The gentleman’s rules for how to play golf in war-torn WWII Britain
Surrey, England, is home to The Richmond Golf Club. The club has been at this location in the southwestern area of London since 1898. As you can imagine, the place has a lot of history, including that time a German bomb was dropped onto one of the holes during the 1940 Battle of Britain.
If the sport itself isn't enough to stop golfers from golfing and the Blitz wasn't enough to stop Britons from going about their lives, then a few bombs on the course isn't about to stop British golfers from going about their golf. The Richmond did, however, make some rules for members, should they come across any ordnance — exploded or not.
Of course, they also created rules for what to do if World War II should disrupt or affect the game in any significant way.
Rule 1: God save the mowing machines.
"Players are asked to collect bomb and shrapnel splinters to save these causing damage to the mowing machines."
Rule 2: The game can wait.
"In competitions, during gunfire, or while bombs are falling, players may take cover without penalty for ceasing play."
Rule 3: Look out for UXO.
"The positions of known delayed-action bombs are marked by red flags placed at reasonably, but not guaranteed safe distance therefrom."
Rule 4: Move the shrapnel, not the ball...
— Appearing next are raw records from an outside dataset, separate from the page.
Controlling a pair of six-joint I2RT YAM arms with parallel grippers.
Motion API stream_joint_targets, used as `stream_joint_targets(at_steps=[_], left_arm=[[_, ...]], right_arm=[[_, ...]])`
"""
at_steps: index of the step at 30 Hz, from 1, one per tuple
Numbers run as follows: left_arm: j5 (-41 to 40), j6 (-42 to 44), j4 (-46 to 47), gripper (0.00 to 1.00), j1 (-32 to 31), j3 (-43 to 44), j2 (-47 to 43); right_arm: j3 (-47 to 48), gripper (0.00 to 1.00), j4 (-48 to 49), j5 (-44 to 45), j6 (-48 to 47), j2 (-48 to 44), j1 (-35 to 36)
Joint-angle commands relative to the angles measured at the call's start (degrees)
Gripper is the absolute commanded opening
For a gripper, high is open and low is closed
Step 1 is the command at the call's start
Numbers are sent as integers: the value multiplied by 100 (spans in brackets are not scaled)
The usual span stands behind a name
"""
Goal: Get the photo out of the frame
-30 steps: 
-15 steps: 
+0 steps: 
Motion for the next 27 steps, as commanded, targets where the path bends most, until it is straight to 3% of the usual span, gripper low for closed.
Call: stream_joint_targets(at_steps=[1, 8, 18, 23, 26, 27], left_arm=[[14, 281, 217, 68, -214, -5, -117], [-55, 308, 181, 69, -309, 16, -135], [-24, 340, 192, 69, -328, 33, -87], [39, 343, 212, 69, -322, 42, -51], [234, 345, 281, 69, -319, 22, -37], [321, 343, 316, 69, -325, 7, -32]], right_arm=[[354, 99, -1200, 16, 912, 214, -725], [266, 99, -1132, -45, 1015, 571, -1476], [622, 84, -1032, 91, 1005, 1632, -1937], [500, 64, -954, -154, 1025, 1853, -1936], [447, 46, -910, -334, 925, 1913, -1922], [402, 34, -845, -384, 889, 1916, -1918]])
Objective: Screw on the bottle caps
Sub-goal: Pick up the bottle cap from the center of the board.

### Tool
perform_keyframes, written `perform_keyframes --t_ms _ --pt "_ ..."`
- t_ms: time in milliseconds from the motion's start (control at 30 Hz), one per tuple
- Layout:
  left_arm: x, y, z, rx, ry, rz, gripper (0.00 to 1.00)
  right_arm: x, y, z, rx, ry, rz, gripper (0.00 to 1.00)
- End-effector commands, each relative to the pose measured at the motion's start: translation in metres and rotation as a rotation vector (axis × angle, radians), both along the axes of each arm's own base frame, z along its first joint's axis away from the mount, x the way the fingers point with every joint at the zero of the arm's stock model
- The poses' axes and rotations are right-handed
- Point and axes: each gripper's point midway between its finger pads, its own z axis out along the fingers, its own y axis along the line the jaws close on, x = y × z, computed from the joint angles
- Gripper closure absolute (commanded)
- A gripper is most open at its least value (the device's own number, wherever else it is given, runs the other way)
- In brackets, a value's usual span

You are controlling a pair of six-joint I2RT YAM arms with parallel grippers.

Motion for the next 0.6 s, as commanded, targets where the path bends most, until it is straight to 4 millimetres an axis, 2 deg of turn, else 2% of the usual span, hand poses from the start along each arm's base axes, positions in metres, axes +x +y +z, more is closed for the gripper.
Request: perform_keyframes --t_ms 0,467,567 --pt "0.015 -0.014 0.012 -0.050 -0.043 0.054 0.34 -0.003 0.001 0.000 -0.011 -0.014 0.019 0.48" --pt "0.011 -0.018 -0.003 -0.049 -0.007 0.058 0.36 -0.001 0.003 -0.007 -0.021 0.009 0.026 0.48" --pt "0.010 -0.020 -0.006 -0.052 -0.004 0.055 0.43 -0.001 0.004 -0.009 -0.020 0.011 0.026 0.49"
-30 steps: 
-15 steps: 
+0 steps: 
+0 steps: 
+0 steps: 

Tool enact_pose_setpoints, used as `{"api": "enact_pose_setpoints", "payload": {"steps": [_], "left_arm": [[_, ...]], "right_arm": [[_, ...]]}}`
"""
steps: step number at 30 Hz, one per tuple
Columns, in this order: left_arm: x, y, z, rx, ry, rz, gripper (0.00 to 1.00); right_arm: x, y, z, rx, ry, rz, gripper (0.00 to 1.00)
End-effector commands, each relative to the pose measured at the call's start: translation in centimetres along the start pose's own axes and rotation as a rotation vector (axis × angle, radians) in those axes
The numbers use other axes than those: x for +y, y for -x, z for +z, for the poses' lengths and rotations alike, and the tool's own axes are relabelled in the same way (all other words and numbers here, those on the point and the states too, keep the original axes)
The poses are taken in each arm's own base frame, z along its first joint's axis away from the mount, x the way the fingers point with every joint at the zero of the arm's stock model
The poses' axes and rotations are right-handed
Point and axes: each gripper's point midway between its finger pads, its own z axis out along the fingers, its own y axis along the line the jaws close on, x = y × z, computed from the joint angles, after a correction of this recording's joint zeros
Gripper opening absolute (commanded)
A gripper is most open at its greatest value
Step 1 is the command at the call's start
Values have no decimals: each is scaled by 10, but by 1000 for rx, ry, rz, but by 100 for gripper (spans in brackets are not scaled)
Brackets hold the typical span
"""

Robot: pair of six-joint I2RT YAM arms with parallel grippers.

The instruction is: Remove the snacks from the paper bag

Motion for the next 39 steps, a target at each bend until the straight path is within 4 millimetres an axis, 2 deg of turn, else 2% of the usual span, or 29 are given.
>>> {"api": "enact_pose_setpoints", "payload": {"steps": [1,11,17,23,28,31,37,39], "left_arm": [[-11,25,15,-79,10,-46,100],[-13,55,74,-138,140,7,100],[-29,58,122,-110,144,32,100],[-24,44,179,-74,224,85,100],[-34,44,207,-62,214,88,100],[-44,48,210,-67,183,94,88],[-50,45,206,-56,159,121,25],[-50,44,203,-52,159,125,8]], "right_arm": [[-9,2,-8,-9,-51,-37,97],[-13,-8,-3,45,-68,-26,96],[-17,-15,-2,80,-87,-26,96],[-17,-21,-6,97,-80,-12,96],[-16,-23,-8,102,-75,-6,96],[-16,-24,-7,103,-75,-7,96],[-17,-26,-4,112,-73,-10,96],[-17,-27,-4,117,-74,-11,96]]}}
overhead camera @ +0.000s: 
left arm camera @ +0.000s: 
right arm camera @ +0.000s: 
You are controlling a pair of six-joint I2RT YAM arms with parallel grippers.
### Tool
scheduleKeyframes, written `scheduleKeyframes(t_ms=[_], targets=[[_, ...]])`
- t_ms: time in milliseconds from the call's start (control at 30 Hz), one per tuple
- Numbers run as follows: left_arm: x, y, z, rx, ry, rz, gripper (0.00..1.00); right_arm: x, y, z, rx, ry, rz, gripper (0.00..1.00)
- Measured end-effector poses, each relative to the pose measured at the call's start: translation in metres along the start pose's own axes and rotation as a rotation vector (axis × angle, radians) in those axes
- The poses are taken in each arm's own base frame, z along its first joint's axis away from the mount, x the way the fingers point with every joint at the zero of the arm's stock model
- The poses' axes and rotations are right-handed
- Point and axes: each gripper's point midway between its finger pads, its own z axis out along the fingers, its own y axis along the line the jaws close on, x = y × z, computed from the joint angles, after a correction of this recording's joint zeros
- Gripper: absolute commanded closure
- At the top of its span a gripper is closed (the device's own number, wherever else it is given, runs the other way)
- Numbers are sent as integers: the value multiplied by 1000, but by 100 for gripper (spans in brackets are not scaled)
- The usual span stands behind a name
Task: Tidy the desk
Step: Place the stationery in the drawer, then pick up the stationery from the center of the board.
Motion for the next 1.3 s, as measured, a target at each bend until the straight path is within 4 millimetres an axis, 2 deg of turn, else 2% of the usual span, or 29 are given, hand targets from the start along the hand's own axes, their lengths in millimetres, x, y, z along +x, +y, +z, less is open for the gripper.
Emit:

"Shrapnel and/or bomb splinters on the fairways, or in bunkers within a club's length of a ball may be moved without penalty, and no penalty shall be incurred if a ball is thereby caused to move accidentally."
Rule 5: ...Unless the enemy does it.
"A ball moved by enemy action may be replaced, or if lost or destroyed, a ball may be dropped not nearer the hole without penalty."
Rule 6: Don't hit from a bomb crater.
"A ball lying in a crater may be lifted and dropped not nearer the hole, preserving the line to the hole without penalty."
Rule 7: World War II is not a mulligan.
"A player whose stroke is affected by the simultaneous explosion of a bomb may play another ball from the same place. Penalty, one stroke."